Southampton study finds new evidence atopic eczema develops in the womb

Published: 15 August 2018
Atopic eczema develops in the womb
Atopic eczema develops in the womb

Researchers at the University of Southampton have found new evidence that atopic eczema develops before birth and is linked to a child’s growth in the womb and shortly after birth.

The study was led by Dr Sarah El-Heis and presented at the British Association of Dermatologists’ Annual Meeting in Edinburgh last month where it won the Martin Beare Paediatric prize.

Atopic eczema is a very common skin condition due to skin inflammation. It may start at any age, but the onset is often in childhood. One in five children in the UK is affected by eczema at some stage. It may also start later in life in people who did not have it as a child.

The study found that infants with eczema demonstrated altered patterns of growth during pregnancy, including impairment in growth of length starting in early pregnancy, prior to eczema becoming evident. The findings suggest that growth is impaired prior to the start of the disease process and its treatment, and that there are important influences acting during pregnancy on this common skin condition.

Within the Southampton Women’s Survey, a mother-offspring study, 1759 infants had serial measurements of their length, head and abdominal circumference during pregnancy at 11, 19 and 34 weeks, at birth, and at ages 6 and 12 months, and were assessed for eczema at ages 6 and/or 12 months.

Evidence of faltering growth in length from 11 weeks of pregnancy and shorter femur length, smaller abdominal circumference and a higher head to abdominal circumference ratio at 34 weeks’ gestation were associated with 20 per cent or greater increased risks of eczema at age six months.
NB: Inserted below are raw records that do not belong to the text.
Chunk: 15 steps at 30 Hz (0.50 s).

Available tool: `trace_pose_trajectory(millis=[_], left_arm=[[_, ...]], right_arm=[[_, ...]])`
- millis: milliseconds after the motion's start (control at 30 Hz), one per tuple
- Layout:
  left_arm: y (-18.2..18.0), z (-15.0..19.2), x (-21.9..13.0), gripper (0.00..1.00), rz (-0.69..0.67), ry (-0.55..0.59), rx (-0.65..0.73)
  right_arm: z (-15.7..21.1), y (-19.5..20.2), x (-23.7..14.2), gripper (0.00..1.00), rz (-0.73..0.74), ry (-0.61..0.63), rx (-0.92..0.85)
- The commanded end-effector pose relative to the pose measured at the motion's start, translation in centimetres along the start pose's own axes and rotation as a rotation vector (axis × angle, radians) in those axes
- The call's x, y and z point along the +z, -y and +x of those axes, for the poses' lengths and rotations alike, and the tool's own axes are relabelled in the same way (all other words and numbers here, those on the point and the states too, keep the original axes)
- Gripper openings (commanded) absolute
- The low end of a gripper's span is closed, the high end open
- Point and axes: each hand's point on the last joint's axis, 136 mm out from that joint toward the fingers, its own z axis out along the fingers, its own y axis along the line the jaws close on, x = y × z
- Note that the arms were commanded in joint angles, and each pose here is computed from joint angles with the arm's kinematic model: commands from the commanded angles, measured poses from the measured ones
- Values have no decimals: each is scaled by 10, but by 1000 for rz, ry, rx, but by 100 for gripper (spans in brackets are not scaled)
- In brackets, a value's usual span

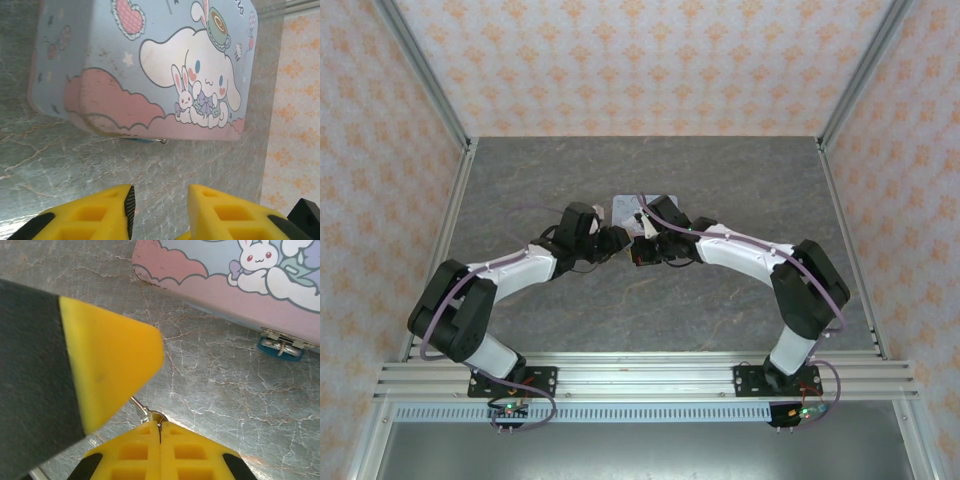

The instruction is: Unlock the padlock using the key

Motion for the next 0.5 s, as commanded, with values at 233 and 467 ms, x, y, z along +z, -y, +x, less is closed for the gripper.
trace_pose_trajectory(millis=[233, 467], left_arm=[[12, -4, 0, 27, 29, 12, 17], [9, -3, 0, 23, 25, 15, 17]], right_arm=[[-11, -9, -13, 0, -35, 55, 4], [-11, -8, -13, 0, -37, 57, 7]])
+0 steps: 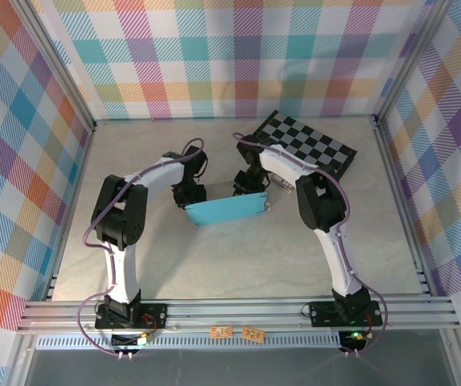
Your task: Fold the paper box
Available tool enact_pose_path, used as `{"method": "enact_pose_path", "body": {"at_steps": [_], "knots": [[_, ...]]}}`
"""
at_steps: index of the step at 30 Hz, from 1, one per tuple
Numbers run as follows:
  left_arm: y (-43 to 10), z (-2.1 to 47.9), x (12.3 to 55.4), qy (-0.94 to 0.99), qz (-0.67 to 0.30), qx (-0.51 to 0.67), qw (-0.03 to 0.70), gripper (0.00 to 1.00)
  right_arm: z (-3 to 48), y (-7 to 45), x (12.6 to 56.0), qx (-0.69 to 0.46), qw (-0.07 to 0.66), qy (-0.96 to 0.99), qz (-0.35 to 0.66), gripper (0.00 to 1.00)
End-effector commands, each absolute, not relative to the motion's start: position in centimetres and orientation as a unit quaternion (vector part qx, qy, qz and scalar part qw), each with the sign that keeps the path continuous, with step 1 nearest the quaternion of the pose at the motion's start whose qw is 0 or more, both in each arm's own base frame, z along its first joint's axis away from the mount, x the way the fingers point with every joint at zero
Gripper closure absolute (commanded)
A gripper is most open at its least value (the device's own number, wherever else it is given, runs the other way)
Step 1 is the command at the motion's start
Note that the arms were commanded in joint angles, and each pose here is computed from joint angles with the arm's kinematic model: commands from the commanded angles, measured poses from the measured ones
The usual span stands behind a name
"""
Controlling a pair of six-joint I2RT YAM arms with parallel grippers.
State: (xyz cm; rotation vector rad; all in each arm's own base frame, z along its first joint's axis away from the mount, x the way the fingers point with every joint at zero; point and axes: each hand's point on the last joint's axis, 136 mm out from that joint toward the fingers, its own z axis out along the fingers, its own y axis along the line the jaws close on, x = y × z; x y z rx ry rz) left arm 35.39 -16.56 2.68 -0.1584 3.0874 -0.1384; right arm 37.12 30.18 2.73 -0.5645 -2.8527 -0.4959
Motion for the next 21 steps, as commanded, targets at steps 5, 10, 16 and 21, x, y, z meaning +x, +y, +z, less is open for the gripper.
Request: {"method": "enact_pose_path", "body": {"at_steps": [5, 10, 16, 21], "knots": [[-16.4, -1.7, 32.0, 0.998, 0.003, -0.039, -0.046, 0.86, 4.0, 30.2, 37.0, -0.183, 0.087, -0.963, -0.175, 0.82], [-16.1, -1.7, 31.8, 0.999, 0.015, -0.035, -0.036, 1.00, 5.4, 30.4, 37.5, -0.180, 0.069, -0.963, -0.188, 0.83], [-16.1, 4.4, 34.8, 0.997, 0.008, -0.020, 0.076, 1.00, 13.5, 29.4, 39.4, -0.186, -0.049, -0.956, -0.221, 0.61], [-16.5, 11.9, 37.6, 0.979, -0.013, 0.013, 0.204, 1.00, 23.3, 26.7, 40.3, -0.199, -0.195, -0.925, -0.257, 0.50]]}}
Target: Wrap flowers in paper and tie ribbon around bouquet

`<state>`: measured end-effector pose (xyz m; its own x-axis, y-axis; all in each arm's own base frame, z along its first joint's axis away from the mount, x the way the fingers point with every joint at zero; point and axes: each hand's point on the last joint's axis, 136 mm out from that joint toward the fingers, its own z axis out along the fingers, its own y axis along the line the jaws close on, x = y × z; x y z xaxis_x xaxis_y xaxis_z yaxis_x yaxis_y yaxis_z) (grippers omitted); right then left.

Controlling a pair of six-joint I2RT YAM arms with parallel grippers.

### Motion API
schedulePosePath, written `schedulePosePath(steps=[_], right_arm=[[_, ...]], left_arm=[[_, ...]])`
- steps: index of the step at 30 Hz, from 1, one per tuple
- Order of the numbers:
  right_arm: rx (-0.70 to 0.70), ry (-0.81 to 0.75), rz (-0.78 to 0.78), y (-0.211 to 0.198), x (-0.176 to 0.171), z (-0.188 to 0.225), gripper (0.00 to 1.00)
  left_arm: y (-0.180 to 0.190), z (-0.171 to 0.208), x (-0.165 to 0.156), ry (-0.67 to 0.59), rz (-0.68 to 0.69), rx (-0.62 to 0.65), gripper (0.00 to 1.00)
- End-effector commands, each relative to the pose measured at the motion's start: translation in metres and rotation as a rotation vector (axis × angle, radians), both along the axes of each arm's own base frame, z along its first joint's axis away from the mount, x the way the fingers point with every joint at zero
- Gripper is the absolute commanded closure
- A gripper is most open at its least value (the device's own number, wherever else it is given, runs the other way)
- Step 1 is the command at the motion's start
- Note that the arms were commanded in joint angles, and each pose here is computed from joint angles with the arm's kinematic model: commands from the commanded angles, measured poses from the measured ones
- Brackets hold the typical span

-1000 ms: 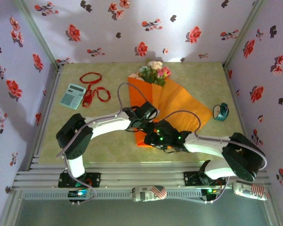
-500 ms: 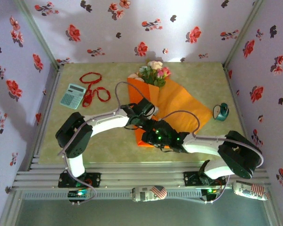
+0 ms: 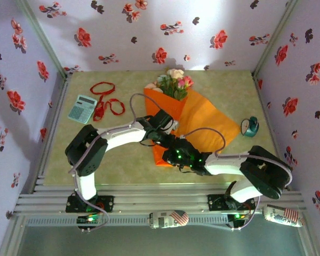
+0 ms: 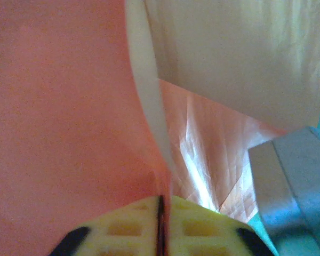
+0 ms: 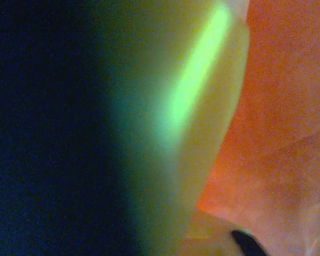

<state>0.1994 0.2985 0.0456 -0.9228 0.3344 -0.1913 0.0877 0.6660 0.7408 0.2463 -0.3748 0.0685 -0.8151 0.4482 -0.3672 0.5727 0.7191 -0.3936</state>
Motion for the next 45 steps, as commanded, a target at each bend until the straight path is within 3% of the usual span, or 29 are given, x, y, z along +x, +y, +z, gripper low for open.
schedulePosePath(steps=[1, 4, 9, 12, 21, 30, 45], right_arm=[[-0.002, 0.001, -0.077, -0.007, 0.008, -0.001, 0.98], [-0.033, 0.035, -0.082, -0.014, 0.002, -0.006, 1.0], [-0.018, 0.092, -0.068, -0.008, -0.004, -0.016, 1.0], [0.003, 0.12, -0.061, 0.002, -0.002, -0.017, 1.0], [0.014, 0.164, -0.068, 0.011, -0.001, -0.016, 1.0], [0.003, 0.19, -0.068, 0.011, -0.003, -0.022, 1.0], [0.008, 0.205, -0.086, 0.008, -0.004, -0.026, 1.0]], left_arm=[[0.002, 0.033, 0.006, -0.02, 0.036, -0.037, 0.69], [0.033, 0.057, 0.029, -0.078, 0.182, 0.013, 0.48], [0.111, 0.072, 0.06, -0.033, 0.454, -0.03, 0.43], [0.129, 0.059, 0.063, 0.064, 0.488, -0.135, 0.45], [0.112, 0.011, 0.044, 0.272, 0.439, -0.26, 0.47], [0.1, -0.02, 0.014, 0.35, 0.37, -0.17, 0.53], [0.092, -0.035, -0.027, 0.415, 0.346, -0.109, 0.62]])
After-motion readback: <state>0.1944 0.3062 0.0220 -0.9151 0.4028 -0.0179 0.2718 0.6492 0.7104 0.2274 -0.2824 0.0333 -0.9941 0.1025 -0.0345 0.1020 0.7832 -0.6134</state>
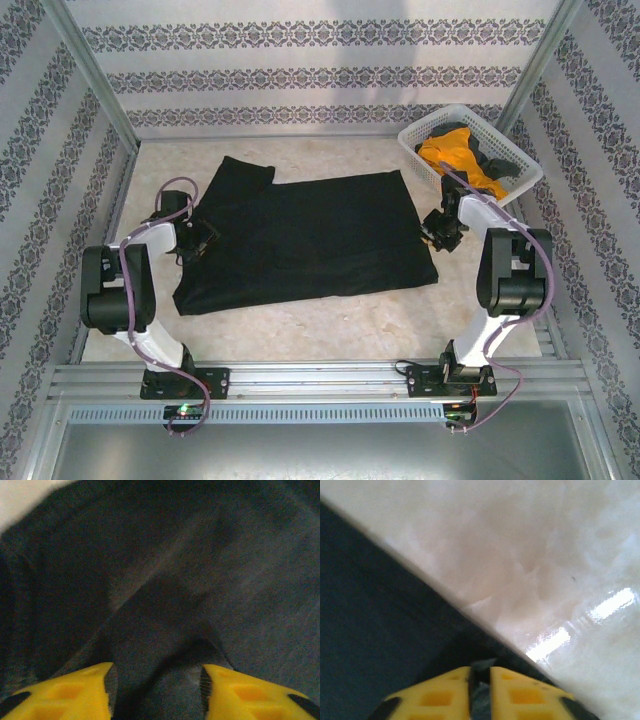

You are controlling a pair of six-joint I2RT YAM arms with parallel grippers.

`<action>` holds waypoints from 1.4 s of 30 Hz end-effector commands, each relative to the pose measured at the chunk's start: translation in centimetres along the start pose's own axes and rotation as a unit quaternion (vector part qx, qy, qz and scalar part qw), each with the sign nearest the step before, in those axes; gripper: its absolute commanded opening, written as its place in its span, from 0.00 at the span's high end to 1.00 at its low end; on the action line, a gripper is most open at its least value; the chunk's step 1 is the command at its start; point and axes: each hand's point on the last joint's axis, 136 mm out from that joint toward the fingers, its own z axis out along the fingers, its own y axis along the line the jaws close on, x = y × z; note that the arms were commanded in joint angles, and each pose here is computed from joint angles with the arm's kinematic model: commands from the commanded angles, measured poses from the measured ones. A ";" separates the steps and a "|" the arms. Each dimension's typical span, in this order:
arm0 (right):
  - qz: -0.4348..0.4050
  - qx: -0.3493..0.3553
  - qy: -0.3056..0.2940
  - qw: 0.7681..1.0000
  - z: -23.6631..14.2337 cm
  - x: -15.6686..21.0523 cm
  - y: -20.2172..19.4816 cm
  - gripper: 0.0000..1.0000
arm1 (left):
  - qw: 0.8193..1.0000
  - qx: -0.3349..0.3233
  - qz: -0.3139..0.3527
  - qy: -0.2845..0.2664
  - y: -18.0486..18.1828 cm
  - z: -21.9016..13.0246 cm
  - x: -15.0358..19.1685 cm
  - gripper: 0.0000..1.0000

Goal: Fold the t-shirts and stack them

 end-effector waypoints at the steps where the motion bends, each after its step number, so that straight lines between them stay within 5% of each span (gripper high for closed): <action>1: -0.001 -0.005 -0.023 1.000 -1.5 -0.7 0.4 0.63 | 0.998 0.004 0.005 -0.059 -1.7 -3.8 -2.2 0.47; 7: -0.074 -0.018 -0.039 0.996 -3.0 2.7 2.4 0.67 | 0.999 0.039 -0.012 -0.009 -4.4 -3.9 2.1 0.55; 14: -0.092 -0.002 0.021 0.995 1.4 8.1 2.6 0.77 | 0.997 0.051 -0.042 0.032 -6.0 0.6 6.6 0.60; 20: -0.098 0.032 0.058 0.993 3.4 10.6 1.7 0.74 | 0.998 -0.020 -0.040 0.044 -2.1 2.1 8.9 0.60; 30: -0.080 0.068 0.135 0.985 3.1 16.7 -3.8 0.72 | 0.994 -0.090 -0.045 0.049 5.9 -0.7 13.1 0.61; 36: -0.048 -0.012 0.128 0.991 0.7 17.9 -1.6 0.69 | 0.997 -0.070 -0.035 -0.001 4.8 -3.4 9.5 0.57; 42: -0.140 -0.136 0.005 0.981 -4.1 12.3 7.0 0.53 | 0.997 -0.018 -0.007 -0.071 -2.4 -5.0 -0.3 0.49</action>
Infants who had had a larger head circumference in early pregnancy and a declining abdominal growth velocity from 19 to 34 weeks of pregnancy had a 33 per cent greater likelihood of eczema at age 12 months.

One possible explanation for these findings are “brain sparing” responses where the growth of the head and brain takes priority over the growth of the rest of the body. One organ that could be affected is the thymus, which is important in regulating the immune system, and this could result in an imbalance in immune cells and chemicals producing the inflammatory response seen in atopic eczema.

Dr El-Heis, the study’s lead researcher from the University of Southampton and the Medical Research Council Lifecourse Epidemiology Unit, said: “Infants with eczema have an increased risk of impaired growth, which is a clinical concern that underpins recommendations to monitor growth in all infants with eczema. A number of reasons for the impaired growth have been proposed and include effects of the inflammatory process, topical corticosteroid treatment or an inappropriately restrictive diet. However, we have shown that infants with eczema at age six and 12 months have altered growth patterns before they are born and before eczema becomes evident, suggesting that there are important influences acting during pregnancy.”

Nina Goad, of the British Association of Dermatologists, said: “Research into this common disorder has taken some interesting turns in recent years, with discoveries relating to birthweight, maternal socioeconomic status and even maternal mood during pregnancy impacting on risk factors. What is becoming clear is that there is no one, simple answer to why some babies develop eczema, and instead there is a complex interplay of factors, some of which are genetic and some of which are environmental. This study provides more data to help scientists explore the possible causes and how they may relate to one another.”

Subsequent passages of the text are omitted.